In September 2002, Dr. Borak emailed colleagues that "I am
having quite a challenge in finding an acceptable path for
the proposed position paper on mold." He said several
reviewers "find the current version, much revised, to still
be a defense argument."
The society released a paper two months later, and its
authors, as well as ACOEM officials, say it accurately
reflects the science on indoor mold exposure. The
authors' "views, if prejudicial, were removed," Dr. Borak
says. "It went through a dramatic change of top-heavy peer
reviews." He says objections come mainly from "activist
litigants" who find it "annoying."
Drs. Hardin and Kelman say the paper has been controversial
because it challenged "a belief system" that mold can be
toxic indoors. "A belief system is built up and there is
anger when the science doesn't support that belief system,"
Dr. Kelman says.
The Manhattan Institute, a conservative think tank, paid
Veritox $40,000 to prepare a lay version of the paper. That
version said "the notion that 'toxic mold' is an insidious,
secret 'killer,' as so many media reports and trial lawyers
would claim, is 'junk science' unsupported by actual
scientific study." Its authors were the three writers of
the longer paper plus a fourth, who also is a principal at
Veritox.
Lawyers defending mold suits also cite a position paper
from the American Academy of Allergy, Asthma and
Immunology. This paper says it concurs with the ACOEM that
it is highly unlikely enough mycotoxins could be inhaled to
lead to toxic health effects.
Among the academy paper's five authors is Dr. Saxon.
Another, Abba Terr, a San Francisco immunologist, has
worked as a defense expert in mold cases. The academy
published the paper in its Journal of Allergy and Clinical
Immunology last February, not citing the mold-defense work
of either man. The publication later ran a correction
disclosing their litigation work.
..."We should have published their [disclosure] statements
with the paper," says the official, Thomas Platts-Mills.

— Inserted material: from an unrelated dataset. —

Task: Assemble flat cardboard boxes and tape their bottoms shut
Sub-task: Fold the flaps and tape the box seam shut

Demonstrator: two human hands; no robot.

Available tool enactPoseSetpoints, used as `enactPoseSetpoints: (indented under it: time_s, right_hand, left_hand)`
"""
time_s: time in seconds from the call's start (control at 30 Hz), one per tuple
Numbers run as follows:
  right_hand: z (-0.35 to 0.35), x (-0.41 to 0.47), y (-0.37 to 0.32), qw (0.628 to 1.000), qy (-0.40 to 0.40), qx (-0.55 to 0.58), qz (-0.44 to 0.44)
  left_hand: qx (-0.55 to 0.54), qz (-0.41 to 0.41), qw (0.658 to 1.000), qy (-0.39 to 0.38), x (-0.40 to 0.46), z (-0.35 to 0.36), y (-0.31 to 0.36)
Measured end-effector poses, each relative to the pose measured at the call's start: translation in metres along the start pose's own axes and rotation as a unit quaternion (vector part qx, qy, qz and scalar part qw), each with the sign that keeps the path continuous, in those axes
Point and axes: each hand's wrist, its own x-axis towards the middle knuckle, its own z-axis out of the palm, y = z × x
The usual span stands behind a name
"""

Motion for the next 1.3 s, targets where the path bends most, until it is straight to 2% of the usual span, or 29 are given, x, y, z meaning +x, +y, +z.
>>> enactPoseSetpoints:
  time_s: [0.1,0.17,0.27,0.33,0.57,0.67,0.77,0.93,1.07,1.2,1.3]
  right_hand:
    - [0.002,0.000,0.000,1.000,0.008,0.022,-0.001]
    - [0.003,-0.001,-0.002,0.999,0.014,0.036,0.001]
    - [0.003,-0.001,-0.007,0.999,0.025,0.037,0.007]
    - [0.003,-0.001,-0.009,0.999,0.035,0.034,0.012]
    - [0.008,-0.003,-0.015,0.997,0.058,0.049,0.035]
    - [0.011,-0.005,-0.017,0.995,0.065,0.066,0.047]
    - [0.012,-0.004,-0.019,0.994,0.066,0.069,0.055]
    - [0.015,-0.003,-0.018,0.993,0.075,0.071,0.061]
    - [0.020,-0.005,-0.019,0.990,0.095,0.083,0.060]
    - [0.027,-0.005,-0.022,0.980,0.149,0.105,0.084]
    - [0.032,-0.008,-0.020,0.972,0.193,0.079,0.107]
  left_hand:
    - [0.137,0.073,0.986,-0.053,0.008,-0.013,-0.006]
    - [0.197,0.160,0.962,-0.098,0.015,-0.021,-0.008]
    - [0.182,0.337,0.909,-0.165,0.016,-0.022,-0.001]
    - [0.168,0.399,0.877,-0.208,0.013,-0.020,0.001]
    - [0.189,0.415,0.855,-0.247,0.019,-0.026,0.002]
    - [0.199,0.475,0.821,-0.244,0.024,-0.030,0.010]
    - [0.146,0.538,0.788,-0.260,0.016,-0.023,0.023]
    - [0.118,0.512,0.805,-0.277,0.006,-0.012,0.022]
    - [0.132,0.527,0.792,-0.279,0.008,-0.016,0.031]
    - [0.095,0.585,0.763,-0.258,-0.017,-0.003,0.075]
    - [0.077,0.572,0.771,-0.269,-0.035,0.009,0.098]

A third author of the academy's paper, Jay Portnoy, chief
of allergy, asthma and immunology at the Children's Mercy
Hospital in Kansas City, Mo., says he "felt that there was
an agenda" -- the effort "seemed very biased toward denying
the possibility of there being harmful effects from mold on
human health." He says he considered removing his name from
the paper, but it was published before he could decide.
Dr. Portnoy says a section he contributed was rewritten by
Dr. Saxon to be "a lot more negative." He says the paper
wrongly says mold isn't proven to cause allergic rhinitis,
with symptoms like wheezing, sore throat and sneezing. Dr.
Saxon denies the authors had a bias but says they applied a
high standard for proving mold causes a particular effect.
He says he didn't skew the content of Dr. Portnoy's section
but rewrote it because it was "too diffuse." Dr. Terr in
San Francisco didn't return a call seeking comment.
In New York, the Frasers are appealing the refusal of the
trial judge, state Supreme Court Justice Shirley Werner
Kornreich, to let their expert testify that indoor mold
caused their health complaints.
...Their appeal attacks the credibility of mold position
papers drafted by scientists who work for defendants. "What
you have here is defense experts authoring papers under an
official guise," says their attorney, Elizabeth Eilender.
Justice Kornreich declined to comment.